Yesterday was a big day for me. I completed all the edits on my Untitled Steampunk (yes, I know) and considered it ready to shop to agents. It’s been about a year since I last shopped out my Blood of a Godkiller manuscript to agents and I’m ready to get back to actively trying to sell a book. The elation, the pride, the self-satisfaction. I had a solid, worthy manuscript on hand.

For about 10 minutes.

Some little brain worm burrowed itself into my grey matter within moments of giving myself an internalized huzzah. The completed manuscript is 43,504 words. Prior to really getting involved in writing this story, I reread some of the books I read growing up. I needed a little experiential instruction on the YA format, so I read these familiar stories with a different eye. I looked more closely at character development, pacing, and content. I even looked at word counts. I felt confident. So where had this insatiable brainworm come from and why was it siphoning off this newfound confidence with such gusto?

Careful dissection of the nefarious beast revealed two things. First, is this manuscript intended to be YA (Young Adult) or MG (Middle Grade)? Second, does the admittedly sparse word count greatly affect which category this manuscript can be considered for? See, I’m not overly familiar with the MG classification as I had intended this story to fall into YA. Now that I wasn’t so certain, I had to do a little research.
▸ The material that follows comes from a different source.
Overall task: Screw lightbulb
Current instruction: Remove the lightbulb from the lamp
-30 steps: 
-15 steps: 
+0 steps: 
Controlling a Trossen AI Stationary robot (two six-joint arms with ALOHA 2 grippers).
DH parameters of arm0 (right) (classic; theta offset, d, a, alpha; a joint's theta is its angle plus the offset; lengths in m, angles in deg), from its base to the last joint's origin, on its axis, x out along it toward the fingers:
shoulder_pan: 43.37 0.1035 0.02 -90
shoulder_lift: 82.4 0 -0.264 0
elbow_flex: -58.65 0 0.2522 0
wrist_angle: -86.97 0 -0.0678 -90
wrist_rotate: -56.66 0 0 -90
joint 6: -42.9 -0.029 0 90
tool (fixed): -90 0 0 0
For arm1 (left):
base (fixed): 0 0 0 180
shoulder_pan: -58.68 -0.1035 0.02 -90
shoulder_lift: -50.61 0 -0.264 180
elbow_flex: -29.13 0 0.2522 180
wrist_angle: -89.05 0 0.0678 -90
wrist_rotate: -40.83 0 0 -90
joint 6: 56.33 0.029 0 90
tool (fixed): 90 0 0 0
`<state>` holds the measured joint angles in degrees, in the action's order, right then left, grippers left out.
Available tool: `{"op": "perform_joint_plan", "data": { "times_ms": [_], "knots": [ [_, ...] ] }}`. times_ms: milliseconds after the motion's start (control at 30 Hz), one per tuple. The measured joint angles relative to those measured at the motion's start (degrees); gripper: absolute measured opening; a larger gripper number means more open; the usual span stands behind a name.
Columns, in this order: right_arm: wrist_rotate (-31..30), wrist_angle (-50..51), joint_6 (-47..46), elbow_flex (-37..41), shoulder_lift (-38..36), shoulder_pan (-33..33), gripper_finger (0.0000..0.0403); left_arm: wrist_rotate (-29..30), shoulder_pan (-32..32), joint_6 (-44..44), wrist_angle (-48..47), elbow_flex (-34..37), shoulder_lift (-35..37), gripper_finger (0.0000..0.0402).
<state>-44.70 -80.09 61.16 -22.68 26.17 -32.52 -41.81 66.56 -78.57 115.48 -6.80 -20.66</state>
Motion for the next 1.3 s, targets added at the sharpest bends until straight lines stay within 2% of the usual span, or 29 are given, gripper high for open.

According to Colleen Lindsay at the swivet, my manuscript falls just shy of expectations at the lowest end of YA (45k) and just over the highest end for MG (40k). Okay, that isn’t entirely disconcerting. It is acceptable to have some variation, I’m sure.
Well, then I read at www.fromthemixedupfiles.com that  YA generally starts around 55k words. Even so, they still classify MG as topping out around 40k, so there must be some shady grey area where anything between the two resides.

Naturally word count is hardly the defining factor in classifying a book. The writer at The Mixed-Up Files and Michelle Schusterman at YA Highway take a closer look at content as the dividing factor. Subject matter, naturally tops the list. The overarching theme in my Untitled Steampunk manuscript is self-discovery which, in both cases, seems to best fit into the MG category. However, being an American Steampunk tale, there are issues of ethnicity, class, and politics that are largely linked to the Civil War and Reconstruction. Someone dies. So, unfortunately, I fear that this particular designation is a bit murky as well.
Romance is quite disparate in MG and YA. In MG it would typically involve hand-holding and maybe a first kiss. In YA it can go so far as intercourse and could potentially deal with such subjects as rape and abandonment. Well, I’m not much for romance as a reader or, really, as a writer. Even so, I did include an unspoken adoration between two of the three protagonists. As it is neither central to the theme nor important to the story, it never progresses beyond furtive glances, lingering touches, and the like. So, does this mean it falls squarely within MG?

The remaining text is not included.